Scan the material for the word "person", and copy each line where it shows up.

+===+

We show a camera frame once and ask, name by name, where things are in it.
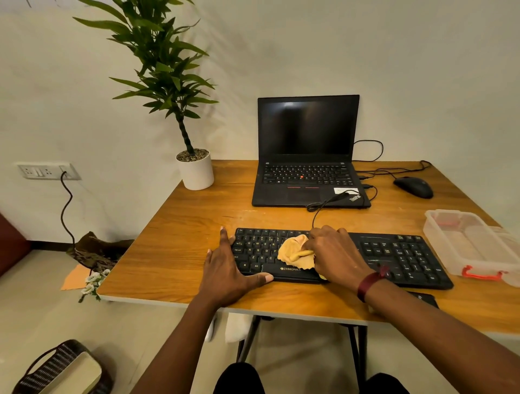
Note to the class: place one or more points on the person's left hand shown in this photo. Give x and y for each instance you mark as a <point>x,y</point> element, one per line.
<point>221,280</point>

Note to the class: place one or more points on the person's right hand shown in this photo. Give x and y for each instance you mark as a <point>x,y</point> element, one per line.
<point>339,255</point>

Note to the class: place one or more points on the person's left thumb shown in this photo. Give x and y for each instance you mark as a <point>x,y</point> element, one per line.
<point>260,279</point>

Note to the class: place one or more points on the person's right fingers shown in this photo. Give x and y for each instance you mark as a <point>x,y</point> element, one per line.
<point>319,239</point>

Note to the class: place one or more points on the yellow cleaning cloth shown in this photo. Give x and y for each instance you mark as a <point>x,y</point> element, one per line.
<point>292,249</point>

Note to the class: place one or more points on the black keyboard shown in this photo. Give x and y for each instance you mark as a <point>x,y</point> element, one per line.
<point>406,255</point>

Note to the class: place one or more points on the person's left forearm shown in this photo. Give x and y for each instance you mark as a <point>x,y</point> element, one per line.
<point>174,353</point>

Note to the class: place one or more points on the person's right forearm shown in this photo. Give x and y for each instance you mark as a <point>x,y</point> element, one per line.
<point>443,337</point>

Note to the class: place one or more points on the black metal table legs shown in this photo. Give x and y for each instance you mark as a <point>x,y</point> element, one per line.
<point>248,337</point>

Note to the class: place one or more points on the dark red wristband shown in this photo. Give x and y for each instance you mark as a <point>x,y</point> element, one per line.
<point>369,282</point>

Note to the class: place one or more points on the person's black trouser legs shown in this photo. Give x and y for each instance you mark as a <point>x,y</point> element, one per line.
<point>239,379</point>

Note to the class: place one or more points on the black computer mouse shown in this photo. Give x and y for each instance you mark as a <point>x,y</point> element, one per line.
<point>414,186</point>

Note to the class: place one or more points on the black laptop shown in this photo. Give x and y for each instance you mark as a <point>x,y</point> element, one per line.
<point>308,130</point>

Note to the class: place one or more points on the black smartphone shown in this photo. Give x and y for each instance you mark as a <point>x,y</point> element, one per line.
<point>426,299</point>

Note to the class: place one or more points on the white plant pot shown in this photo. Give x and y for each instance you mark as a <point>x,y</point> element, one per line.
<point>197,172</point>

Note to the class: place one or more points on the clear plastic container red clip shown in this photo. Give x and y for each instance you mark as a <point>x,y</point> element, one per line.
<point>467,243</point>

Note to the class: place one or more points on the camouflage fabric bag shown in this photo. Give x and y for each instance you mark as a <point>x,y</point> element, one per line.
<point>97,249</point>

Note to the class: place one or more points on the white artificial flowers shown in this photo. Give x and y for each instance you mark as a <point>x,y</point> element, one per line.
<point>92,282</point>

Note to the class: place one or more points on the orange paper sheet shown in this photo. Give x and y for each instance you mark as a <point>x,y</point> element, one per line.
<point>75,278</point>

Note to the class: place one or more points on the dark woven basket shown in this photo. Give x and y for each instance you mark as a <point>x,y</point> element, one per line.
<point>53,361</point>

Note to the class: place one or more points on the green potted plant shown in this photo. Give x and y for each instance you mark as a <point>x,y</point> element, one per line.
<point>162,73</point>

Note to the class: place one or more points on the dark red sofa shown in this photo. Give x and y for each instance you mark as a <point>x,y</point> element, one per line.
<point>12,243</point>

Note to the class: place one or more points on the white wall socket panel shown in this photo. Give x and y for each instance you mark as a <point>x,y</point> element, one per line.
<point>44,171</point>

+===+

**Task answer:**
Note to the class: place one or more points on the person's left hand shown in this photo. Give x and y for each instance you mark as a <point>x,y</point> element, one per line.
Note to the class: place one or more points on the person's right hand shown in this photo. Give x and y for each instance you mark as a <point>x,y</point> element, one per line.
Note to the class: place one or more points on the person's left thumb shown in this photo. Give x and y for each instance you mark as a <point>x,y</point> element, one per line.
Note to the class: place one or more points on the person's right fingers shown in this photo. Give x and y for each instance you mark as a <point>x,y</point> element, one per line.
Note to the class: place one or more points on the person's left forearm shown in this photo. Give x and y for each instance you mark as a <point>x,y</point> element, one per line.
Note to the class: place one or more points on the person's right forearm shown in this photo. Give x and y for each instance you mark as a <point>x,y</point> element, one per line.
Note to the class: place one or more points on the person's black trouser legs shown in this photo. Give x and y for each instance you mark as a <point>x,y</point> element, one per line.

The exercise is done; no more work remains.